トップをねらえ2!劇場版

絵も動きも洗練されて前作よりもパワーアップしているのですが、熱さという一点のおいて前作よりもパワーダウンしている印象を受けました。
考えてみれば前作が持っていた「熱」はスタッフ自体が若かったからこそ持ちえた訳でしょうし、歳を取ればその「熱」が失われてしまうのも仕方のないことなのでしょう。ただ歳を経た分「経験」が積み上げられておりますので、そこは交換なのでしょう。どちらが良いとは一概には言えません。
ノノが憧れる「ノノリリ」が前作の「タカヤノリコ」であることは早々に理解できましたが、絵柄や世界設定が違いすぎていたためパラレルワールドかとも思ったりしましたが、最期まで観ていて納得しました。
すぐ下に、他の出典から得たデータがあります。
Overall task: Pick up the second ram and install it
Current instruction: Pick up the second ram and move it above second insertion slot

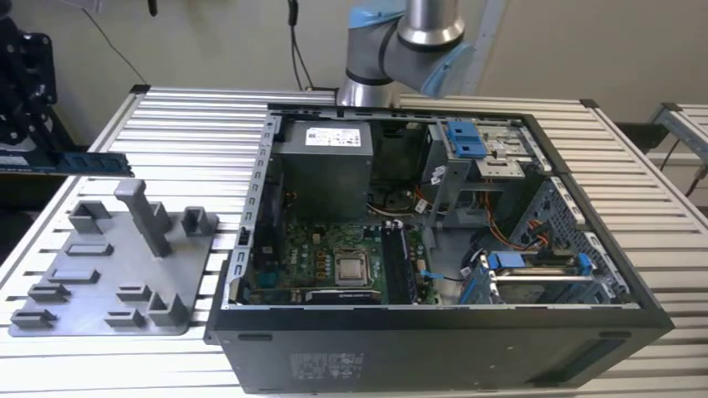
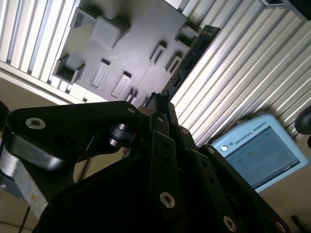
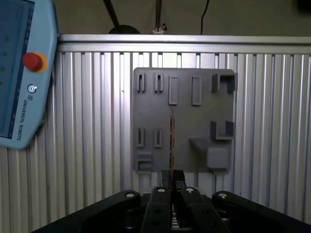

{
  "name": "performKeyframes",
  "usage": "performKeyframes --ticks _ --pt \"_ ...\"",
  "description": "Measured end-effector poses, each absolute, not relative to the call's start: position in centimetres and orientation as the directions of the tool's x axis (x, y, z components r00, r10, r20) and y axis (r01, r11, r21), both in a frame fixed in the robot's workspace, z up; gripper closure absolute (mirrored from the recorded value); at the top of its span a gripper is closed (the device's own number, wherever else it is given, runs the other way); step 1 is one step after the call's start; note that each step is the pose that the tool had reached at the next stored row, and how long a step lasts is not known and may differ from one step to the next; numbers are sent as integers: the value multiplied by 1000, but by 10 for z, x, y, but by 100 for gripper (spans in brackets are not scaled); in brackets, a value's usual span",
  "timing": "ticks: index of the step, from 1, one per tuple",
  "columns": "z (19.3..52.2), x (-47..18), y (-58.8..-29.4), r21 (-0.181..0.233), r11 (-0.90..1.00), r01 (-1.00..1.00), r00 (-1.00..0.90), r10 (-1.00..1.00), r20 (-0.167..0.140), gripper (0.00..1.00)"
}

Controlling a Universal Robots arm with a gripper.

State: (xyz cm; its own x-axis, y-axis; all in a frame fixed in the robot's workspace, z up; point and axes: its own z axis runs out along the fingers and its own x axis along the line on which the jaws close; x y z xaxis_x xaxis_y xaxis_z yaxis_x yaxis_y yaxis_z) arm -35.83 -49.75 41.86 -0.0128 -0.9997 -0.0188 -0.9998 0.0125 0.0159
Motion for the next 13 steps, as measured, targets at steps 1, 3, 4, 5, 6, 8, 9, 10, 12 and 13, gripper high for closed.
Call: performKeyframes --ticks 1,3,4,5,6,8,9,10,12,13 --pt "419 -356 -497 16 13 -1000 -13 -1000 -19 86" --pt "419 -352 -497 16 13 -1000 -13 -1000 -19 86" --pt "419 -349 -497 16 12 -1000 -13 -1000 -19 86" --pt "419 -347 -497 16 13 -1000 -13 -1000 -19 86" --pt "419 -344 -497 16 13 -1000 -13 -1000 -19 86" --pt "419 -339 -497 16 13 -1000 -13 -1000 -19 86" --pt "419 -337 -497 16 13 -1000 -13 -1000 -19 86" --pt "419 -334 -498 16 12 -1000 -13 -1000 -19 86" --pt "419 -330 -497 16 12 -1000 -13 -1000 -19 86" --pt "419 -327 -498 16 12 -1000 -13 -1000 -19 86"
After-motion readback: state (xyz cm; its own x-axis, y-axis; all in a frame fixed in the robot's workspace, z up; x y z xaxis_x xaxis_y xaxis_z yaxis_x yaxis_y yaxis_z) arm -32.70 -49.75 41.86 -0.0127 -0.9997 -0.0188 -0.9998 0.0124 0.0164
そうですよね、あれから1万2千年後の世界なのですから地球が変わっていても何ら不思議はない訳でした。
ただSF色が強くなりすぎてキャラクターの「生身」を感じる部分が無くなってしまったのが残念でした。前作で人物の基本配置を「エースをねらえ!」に準拠して成立したのは生身の女の子という共通点があったからで、超能力者とアンドロイドならば違った関係を構築してもよろしかったと思います。なにもそこまで前作に拘る必要もなかったでしょうに。
昨日も「グレンラガン」のことを書きましたが、本作は前作より「グレン・・・」に近かったです。星を投げるところなんか番組を間違えたのではと思ったほど似てました(笑)ところどころノノの台詞が「グレン・・・」でも同じような台詞廻しがあったように記憶しておりますが、ノノ役が「福井裕佳梨」さんだったのでその感じも強くなったのかもしれません。
ラストシーンは・・・上手いです。前作はノリコ視点で終わっていましたが、私はあの時ノリコたちを迎えた地球ってどんな世界なのだろう、1万2千後知っている人など誰も居ない世界に帰ってきたノリコたちは幸せになれるのだろうかと、いらない心配をしてしまったのですが、その彼女たちを迎える地球視点のこのラストシーンで胸の支えがおりました。私にとってこれ以上ないくらいの最高の結末を用意してくれたスタッフには感謝いたします。